There are 8 Function Units: ALU, Logical, Condition, Branch, ShiftRot, LDST, Trap, and SPRs.

Each Function Unit has operand inputs and operand outputs. Across all pipelines there are multiple Function Units that require "RA" (Register A Integer Register File). All of such "RA" read requests are (surprise) connected to the same "Priority Picker" mentioned above: likewise all Function Units requiring write to the "RT" register are connected to the exact same "RT-managing" Write Priority Picker.

Load Store Computation Unit(s)

Load/Store is a special type of Computation Unit that additionally has access to external memory. In the case where multiple LDSTCompUnits are added, L0CacheBuffer is responsible for "merging" these into single requests.

There are however two L0 Caches (both 128-bit wide), with a split on address bit 4 for selecting either the odd L0 Cache or the even L0 Cache.

Each of the two L0 caches has dual 64-bit Wishbone interfaces giving a total of four 64-bit Memory Bus requests that will be merged through an Arbiter down onto the same Memory Bus that the I-Cache is also connected to.

Instructions

Instructions are decoded by PowerDecoder2, after being read by the simple core FSM from the Instruction Cache. Currently this is an extremely simple memory block, to be replaced by a proper I-Cache with a proper connection to the Memory Bus (wishbone).

IO Ring and JTAG

The IO Ring is autogenerated from the same pinmux program that created the ?pinouts and the SVG image. The image was used by Greatek for packaging as well as a PCB designed by Professor Galayko of Sorbonne University.

The exact same pinmux program's output, specifying all interfaces, was also used to autogenerate the HDL for the JTAG Boundary Scan.

By strictly using the exact same machine readable specification for all Interfaces using only autogenerated techniques it was possible to ensure complete consistency across

  • Markdown file
  • SVG Image for packaging
  • IO Ring
  • JTAG Boundary Scan

JTAG also contains a Wishbone Master for direct access to Memory and also a DMI Interface for controlling the core. In simulations a JTAG client was implemented both in nmigen HDL as well as verilator. The exact same openocd scripts or direct JTAG connectivity using jtagremote can then be used on:

  • nmigen HDL simulations
  • verilator simulations
  • ECP5 FPGA
  • the actual ls180 ASIC

Building

To build see coriolis2. A tag has been used and the build instructions specify it. The soclayout repository is standalone, containing a snapshot of the verilog autogenerated output.

About coriolis2

There are several talks online now.

Jean-Paul Chaput of LIP6 carried out several improvements to coriolis2 in order for it to cope with an 800,000 transistor 30 mm2 180nm layout. These included:

  • automatic antennae diodes (needed for stopping ESD),
  • clock tree improvements
  • Dual Power rings (Core, IO)
  • Automatic buffer insertion (clock tree synchronised)
  • High fanout buffers (1 to 128) and repeater buffers

Overall it was a significant amount of work and it is entirely automated RTL2GDS, no manual intervention required.

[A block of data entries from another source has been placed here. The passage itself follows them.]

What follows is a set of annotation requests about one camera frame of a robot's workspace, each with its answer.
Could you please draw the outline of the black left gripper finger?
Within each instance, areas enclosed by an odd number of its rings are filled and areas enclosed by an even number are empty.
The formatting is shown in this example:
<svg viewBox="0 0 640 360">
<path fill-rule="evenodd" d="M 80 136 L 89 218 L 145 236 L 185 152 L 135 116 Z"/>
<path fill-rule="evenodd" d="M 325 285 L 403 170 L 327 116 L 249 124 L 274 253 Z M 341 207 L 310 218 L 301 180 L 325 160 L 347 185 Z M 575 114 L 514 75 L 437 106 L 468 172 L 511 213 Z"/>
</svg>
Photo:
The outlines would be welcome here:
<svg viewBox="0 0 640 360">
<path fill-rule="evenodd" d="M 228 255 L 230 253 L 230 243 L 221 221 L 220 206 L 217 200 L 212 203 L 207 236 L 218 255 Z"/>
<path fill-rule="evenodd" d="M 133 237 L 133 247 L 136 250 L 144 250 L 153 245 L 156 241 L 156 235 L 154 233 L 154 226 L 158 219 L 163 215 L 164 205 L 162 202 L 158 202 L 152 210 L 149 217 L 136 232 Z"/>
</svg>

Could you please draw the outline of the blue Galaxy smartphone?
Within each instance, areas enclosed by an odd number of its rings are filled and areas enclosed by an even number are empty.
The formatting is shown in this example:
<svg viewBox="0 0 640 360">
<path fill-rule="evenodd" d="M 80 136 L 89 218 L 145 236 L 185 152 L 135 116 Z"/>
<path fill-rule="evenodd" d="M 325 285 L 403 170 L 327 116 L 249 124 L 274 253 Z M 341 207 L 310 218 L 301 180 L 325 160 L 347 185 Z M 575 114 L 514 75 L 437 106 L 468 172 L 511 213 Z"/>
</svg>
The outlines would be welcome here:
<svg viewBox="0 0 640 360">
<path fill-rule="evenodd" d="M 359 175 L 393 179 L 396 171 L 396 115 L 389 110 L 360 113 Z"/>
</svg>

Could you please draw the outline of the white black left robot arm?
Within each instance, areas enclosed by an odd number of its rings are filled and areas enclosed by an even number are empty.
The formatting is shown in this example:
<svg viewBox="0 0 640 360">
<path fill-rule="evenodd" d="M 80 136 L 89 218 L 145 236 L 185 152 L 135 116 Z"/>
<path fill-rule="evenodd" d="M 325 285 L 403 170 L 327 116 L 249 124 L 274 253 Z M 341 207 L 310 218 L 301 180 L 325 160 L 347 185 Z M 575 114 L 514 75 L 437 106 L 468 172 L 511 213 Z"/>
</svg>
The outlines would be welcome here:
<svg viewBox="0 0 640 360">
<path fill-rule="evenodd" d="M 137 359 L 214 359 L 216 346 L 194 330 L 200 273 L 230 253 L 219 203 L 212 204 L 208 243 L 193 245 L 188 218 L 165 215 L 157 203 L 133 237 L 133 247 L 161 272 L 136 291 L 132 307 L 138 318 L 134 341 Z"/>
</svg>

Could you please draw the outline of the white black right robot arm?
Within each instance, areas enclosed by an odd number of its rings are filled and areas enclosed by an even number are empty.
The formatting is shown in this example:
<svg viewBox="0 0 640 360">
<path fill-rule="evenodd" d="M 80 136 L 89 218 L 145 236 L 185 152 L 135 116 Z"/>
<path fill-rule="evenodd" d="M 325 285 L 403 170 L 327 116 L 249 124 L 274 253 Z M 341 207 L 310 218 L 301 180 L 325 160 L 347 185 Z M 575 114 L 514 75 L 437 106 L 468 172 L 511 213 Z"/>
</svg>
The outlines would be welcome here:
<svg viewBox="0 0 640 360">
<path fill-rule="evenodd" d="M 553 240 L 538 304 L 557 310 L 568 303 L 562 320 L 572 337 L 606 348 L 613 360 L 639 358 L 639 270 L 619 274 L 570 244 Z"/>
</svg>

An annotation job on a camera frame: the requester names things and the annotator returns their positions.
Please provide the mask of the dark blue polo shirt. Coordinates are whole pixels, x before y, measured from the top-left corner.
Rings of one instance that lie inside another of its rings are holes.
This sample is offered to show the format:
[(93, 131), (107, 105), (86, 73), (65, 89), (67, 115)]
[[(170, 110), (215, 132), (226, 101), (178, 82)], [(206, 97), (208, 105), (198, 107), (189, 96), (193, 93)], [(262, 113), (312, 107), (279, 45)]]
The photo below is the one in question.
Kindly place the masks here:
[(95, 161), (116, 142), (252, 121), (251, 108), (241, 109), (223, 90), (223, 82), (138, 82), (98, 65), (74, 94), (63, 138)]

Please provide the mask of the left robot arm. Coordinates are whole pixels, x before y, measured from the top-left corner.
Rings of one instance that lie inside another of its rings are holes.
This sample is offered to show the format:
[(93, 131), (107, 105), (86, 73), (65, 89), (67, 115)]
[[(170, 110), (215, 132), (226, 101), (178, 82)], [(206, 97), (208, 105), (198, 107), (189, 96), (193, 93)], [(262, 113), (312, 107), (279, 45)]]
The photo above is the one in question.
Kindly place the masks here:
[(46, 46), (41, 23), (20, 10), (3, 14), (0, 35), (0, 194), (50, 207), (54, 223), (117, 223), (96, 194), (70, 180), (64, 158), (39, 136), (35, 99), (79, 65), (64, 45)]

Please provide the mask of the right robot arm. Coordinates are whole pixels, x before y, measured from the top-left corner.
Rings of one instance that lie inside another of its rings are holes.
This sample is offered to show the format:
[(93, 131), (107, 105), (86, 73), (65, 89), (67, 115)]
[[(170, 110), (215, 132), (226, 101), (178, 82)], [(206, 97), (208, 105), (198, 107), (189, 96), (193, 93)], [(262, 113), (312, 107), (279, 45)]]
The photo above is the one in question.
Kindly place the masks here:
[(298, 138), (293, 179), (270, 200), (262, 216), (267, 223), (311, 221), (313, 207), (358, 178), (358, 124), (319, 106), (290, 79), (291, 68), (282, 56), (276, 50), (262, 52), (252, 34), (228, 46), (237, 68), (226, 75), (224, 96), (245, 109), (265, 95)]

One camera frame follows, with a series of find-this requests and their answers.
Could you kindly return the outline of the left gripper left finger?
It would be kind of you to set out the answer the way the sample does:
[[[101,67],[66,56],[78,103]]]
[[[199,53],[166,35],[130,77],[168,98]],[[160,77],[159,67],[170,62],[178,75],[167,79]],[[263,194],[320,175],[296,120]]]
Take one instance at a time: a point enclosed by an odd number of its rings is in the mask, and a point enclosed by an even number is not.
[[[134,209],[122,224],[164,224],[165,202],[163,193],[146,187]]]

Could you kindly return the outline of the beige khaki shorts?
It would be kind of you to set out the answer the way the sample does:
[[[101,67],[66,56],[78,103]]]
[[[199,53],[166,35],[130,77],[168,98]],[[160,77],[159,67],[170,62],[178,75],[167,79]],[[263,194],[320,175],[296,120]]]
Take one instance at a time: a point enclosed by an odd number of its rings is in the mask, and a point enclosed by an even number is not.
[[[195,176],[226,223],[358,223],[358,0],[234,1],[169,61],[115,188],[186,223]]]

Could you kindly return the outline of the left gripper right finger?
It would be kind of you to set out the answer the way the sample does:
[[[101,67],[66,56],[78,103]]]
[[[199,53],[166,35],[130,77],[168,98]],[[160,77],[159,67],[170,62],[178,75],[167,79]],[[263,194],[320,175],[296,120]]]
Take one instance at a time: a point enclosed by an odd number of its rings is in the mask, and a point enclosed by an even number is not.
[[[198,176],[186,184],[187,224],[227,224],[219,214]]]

coriolis2 converts verilog to BLIF using yosys and the Cell Library, then converts BLIF into a VHDL subset. This subset is extremely simple, comprising links (netlists) to cells and nothing more. It can be extracted and converted to actual VHDL and substituted successfully into verilator, ghdl or icarus simulations using cocotb (caveat: the files are enormous).